The Henry County Hospital Board of Directors held their monthly board meeting
on Monday, October 7, 2013 in the Heller Community Room at Henry County
Hospital. Present at the meeting were Dr. Joseph Krueger, Chairman of
the Board; Marv Barlow; Vice Chairman, Kimberly Bordenkircher, Chief Executive
Officer; Dr. Douglas Lindsey, Rick Fruth, Tom Mack, Dr. Robert Limbird
and Jim Burkhart. Also present were: Diane Walther, Controller; Michelle
Rychener, Chief Operating Officer; Patricia Frank, Chief Nursing Officer
and Lee Ann Druhot, Executive Assistant.
Kim Bordenkircher, Chief Executive Officer, presented the hospital monthly
report to the Board of Directors:
- I am pleased to announce that Brenda Falter has accepted the position of
HIMS Manager. Brenda’s first date at HCH was on Thursday, September
19, 2013. Brenda has a bachelor’s degree in Health Information Administration
and is a Registered Health Information Administrator. Brenda has most
recently worked at Memorial Hospital in Fremont, has over 30 years of
experience in the field of HIMS, and has an extensive background in ICD-10,
HIPAA/Privacy, Compliance, RAC oversight, process improvement, and data
- Starting in August 2013, Henry County Hospital will be providing School
Nursing coverage in all Liberty Center, Patrick Henry, and Holgate Schools.
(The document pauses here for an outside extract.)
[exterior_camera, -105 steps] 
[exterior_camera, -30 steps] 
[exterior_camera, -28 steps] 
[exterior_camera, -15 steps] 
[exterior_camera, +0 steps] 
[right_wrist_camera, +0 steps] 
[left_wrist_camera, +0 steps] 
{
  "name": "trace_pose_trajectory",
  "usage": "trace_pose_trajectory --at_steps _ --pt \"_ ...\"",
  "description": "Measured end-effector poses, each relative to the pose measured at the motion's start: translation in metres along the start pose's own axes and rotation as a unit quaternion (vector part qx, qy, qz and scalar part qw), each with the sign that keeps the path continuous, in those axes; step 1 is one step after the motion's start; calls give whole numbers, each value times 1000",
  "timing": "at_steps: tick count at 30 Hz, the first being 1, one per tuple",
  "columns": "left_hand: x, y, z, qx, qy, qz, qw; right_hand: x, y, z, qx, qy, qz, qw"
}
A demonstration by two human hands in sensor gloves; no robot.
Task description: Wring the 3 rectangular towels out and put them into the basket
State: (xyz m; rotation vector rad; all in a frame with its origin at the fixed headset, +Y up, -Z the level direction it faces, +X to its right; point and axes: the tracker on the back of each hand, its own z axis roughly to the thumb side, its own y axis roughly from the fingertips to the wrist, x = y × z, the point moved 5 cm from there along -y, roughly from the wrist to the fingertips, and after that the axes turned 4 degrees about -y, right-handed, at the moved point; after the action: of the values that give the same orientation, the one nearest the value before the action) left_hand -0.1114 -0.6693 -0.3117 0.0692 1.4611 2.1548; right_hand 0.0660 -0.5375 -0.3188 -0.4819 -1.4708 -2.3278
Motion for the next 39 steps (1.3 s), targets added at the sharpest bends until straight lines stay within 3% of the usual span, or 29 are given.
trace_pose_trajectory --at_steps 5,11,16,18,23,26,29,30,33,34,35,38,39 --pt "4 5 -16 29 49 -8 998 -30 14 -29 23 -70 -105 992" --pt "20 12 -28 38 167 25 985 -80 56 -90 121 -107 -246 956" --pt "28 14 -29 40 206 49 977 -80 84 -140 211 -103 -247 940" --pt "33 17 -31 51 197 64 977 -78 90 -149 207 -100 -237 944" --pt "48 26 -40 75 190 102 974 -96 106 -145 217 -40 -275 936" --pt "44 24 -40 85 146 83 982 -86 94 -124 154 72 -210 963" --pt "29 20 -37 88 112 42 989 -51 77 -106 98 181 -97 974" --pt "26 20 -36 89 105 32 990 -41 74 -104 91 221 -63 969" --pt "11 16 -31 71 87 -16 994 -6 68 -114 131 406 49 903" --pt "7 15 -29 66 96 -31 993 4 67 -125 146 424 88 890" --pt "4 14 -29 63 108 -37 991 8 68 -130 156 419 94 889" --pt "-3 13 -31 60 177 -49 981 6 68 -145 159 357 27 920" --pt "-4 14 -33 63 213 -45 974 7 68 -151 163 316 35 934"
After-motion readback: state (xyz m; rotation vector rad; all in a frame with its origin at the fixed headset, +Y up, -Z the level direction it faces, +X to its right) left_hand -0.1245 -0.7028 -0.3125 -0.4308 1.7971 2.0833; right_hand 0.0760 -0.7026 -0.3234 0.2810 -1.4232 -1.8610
Although the hospital has provided LPN (licensed practical nursing) coverage
to assist the School Nurse in the Napoleon School District for several
years, this is the first time that this type of service has been offered
to the other Henry County Schools. Using the framework that has worked
in the Napoleon School System for several years, the three schools districts
agreed to collaborate with the hospital to provide a more efficient and
cost effective way to caring for their students. Five ways a School Nurse
benefits the school include;
- School Nurses improve attendance through health promotion, disease prevention, and disease
management. Students with a full-time school nurse have about half the
student illness- or injury-related early releases from school where no
school nurse is present.
Academics– Improved attendance means the healthy student is in the classroom and ready
School Nurses enable better performance, which also contributes to reducing dropout rates.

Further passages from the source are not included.